UPDATE 2023-12-05: Code examples and links are updated to work with the latest releases of pyvespa. learntorank is deprecated.

When working with search engine apps, be it a text search or a recommendation system, part of the job is doing experiments around components such as ranking functions and deciding which experiments deliver the best result.

This tutorial builds a text search app with Vespa, feeds a sample of the passage ranking dataset to the app, and evaluates two ranking functions across three different metrics. In addition to return point estimates of the evaluation metrics, we compute confidence intervals as illustrated in the plot below. Measuring uncertainty around the metric estimates gives us a better sense of how significant is the impact of our changes in the application.

Create the Vespa application package¶

Create a Vespa application package to perform passage ranking experiments using the create_basic_search_package.

In [ ]:

from learntorank.passage import create_basic_search_package

app_package = create_basic_search_package()

Inspect how the schema looks like:

In [ ]:

print(app_package.schema.schema_to_text)

schema PassageRanking {
    document PassageRanking {
        field doc_id type string {
            indexing: attribute | summary
        }
        field text type string {
            indexing: index | summary
            index: enable-bm25
        }
    }
    fieldset default {
        fields: text
    }
    rank-profile bm25 {
        first-phase {
            expression: bm25(text)
        }
        summary-features {
            bm25(text)
        }
    }
    rank-profile native_rank {
        first-phase {
            expression: nativeRank(text)
        }
    }
}

In this tutorial, we are going to compare two ranking functions. One is based on NativeRank, and the other is based on BM25.

Deploy the application¶

Deploy the application package in a Docker container for local development. Alternatively, it is possible to deploy the application package to Vespa Cloud.

In [ ]:

from vespa.deployment import VespaDocker

vespa_docker = VespaDocker()
app = vespa_docker.deploy(application_package=app_package)
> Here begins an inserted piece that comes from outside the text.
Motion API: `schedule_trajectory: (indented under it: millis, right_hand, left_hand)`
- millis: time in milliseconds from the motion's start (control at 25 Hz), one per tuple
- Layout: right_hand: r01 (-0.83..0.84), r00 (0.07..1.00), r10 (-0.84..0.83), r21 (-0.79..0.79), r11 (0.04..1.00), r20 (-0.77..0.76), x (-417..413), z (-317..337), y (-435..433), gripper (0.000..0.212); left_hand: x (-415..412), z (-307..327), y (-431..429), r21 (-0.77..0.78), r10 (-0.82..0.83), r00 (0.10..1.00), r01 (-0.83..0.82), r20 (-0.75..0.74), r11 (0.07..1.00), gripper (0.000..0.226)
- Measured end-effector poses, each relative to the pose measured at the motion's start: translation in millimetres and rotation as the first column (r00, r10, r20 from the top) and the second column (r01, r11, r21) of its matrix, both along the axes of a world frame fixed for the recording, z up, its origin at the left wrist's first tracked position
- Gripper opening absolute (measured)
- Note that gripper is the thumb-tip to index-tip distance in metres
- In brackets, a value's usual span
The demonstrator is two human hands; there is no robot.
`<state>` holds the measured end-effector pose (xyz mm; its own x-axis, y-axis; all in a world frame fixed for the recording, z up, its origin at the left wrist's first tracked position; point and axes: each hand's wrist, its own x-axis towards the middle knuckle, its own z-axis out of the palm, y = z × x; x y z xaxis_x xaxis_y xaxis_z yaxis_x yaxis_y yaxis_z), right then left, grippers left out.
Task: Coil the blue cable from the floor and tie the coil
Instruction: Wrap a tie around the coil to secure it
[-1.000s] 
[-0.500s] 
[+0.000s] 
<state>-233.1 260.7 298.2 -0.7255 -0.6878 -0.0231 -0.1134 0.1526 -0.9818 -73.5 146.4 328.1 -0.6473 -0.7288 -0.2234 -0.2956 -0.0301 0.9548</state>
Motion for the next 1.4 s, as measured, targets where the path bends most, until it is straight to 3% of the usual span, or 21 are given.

Waiting for configuration server, 0/300 seconds...
Waiting for configuration server, 5/300 seconds...
Waiting for application status, 0/300 seconds...
Waiting for application status, 5/300 seconds...
Waiting for application status, 10/300 seconds...
Waiting for application status, 15/300 seconds...
Waiting for application status, 20/300 seconds...
Waiting for application status, 25/300 seconds...
Finished deployment.

Once the deployment is finished, we can interact with the deployed application through the app variable.

Get sample data¶

We can load passage ranking sample data with PassageData.load. By default, it will download pre-generated sample data.

In [ ]:

from learntorank.passage import PassageData

data = PassageData.load()

In [ ]:

data

Out[ ]:

PassageData(corpus, train_qrels, train_queries, dev_qrels, dev_queries)

In [ ]:

data.summary

Number of documents: 1000
Number of train queries: 100
Number of train relevance judgments: 100
Number of dev queries: 100
Number of dev relevance judgments: 100

Feed the application¶

Get the document corpus in a DataFrame format.

In [ ]:

corpus_df = data.get_corpus()
corpus_df.head()

Out[ ]:

	doc_id	text
0	5954248	Why GameStop is excited for Dragon Age: Inquis...
1	7290700	metaplasia definition: 1. abnormal change of o...
2	5465518	Candice Net Worth. According to the report of ...
3	3100518	Under the Base Closure Act, March AFB was down...
4	3207764	There are a number of career opportunities for...

Feed the data to the deployed application.

In [ ]:

responses = app.feed_df(df=corpus_df, include_id=True, id_field="doc_id")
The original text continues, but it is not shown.